TASK PROMPT: Search the material and gather each line with "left" in it.
──────────
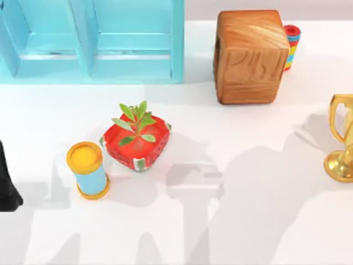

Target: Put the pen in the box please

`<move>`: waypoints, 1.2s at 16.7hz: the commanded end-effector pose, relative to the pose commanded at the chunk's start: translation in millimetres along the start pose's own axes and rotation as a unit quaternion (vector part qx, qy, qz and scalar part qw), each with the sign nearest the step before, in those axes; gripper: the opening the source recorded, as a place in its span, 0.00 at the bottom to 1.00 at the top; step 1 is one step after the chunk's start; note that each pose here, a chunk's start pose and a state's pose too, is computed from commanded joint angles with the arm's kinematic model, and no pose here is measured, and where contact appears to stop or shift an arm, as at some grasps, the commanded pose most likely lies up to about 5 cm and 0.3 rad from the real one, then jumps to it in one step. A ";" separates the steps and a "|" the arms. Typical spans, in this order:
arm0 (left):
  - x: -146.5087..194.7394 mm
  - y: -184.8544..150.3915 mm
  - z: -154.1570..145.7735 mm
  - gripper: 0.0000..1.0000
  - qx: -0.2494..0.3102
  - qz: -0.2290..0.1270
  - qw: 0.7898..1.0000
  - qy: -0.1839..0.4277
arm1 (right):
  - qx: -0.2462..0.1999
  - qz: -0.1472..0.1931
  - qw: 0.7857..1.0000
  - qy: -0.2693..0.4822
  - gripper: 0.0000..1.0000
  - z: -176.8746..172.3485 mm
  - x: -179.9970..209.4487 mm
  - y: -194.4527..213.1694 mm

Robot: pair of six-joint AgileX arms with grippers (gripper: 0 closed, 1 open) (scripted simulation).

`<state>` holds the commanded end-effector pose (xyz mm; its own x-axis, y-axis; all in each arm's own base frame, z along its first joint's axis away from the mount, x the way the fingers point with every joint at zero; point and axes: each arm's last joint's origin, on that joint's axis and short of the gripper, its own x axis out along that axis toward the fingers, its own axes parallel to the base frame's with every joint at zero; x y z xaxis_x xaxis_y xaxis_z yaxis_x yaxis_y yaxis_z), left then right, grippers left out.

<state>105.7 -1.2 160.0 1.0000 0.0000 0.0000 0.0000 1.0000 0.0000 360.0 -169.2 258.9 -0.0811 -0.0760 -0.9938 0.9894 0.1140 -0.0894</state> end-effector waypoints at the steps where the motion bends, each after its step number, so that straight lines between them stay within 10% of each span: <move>1: 0.0 0.0 0.0 1.00 0.000 0.000 1.000 0.000 | 0.027 -0.014 1.000 0.007 0.00 5.6 7.0 -5.7; 20: 0.0 0.0 0.0 1.00 0.000 0.000 1.000 0.000 | 0.030 -0.028 0.999 -0.005 0.00 -55.2 41.7 15.2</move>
<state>105.7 -1.2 160.0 1.0000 0.0000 0.0000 0.0000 1.0000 0.0000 365.0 -115.9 212.5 -0.1355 -0.0913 -0.9866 0.9888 0.0505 -0.1405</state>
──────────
RESULT:
arm0 (left):
`<state>` holds the commanded end-effector pose (xyz mm; its own x-axis, y-axis; all in each arm's own base frame, z along its first joint's axis away from the mount, x the way the fingers point with every joint at zero; point and axes: each arm's last joint's origin, on that joint's axis and short of the gripper, its own x axis out along that axis toward the fingers, its own axes parallel to the base frame's with every joint at zero; x y z xaxis_x xaxis_y xaxis_z yaxis_x yaxis_y yaxis_z), left then right, grippers left out.

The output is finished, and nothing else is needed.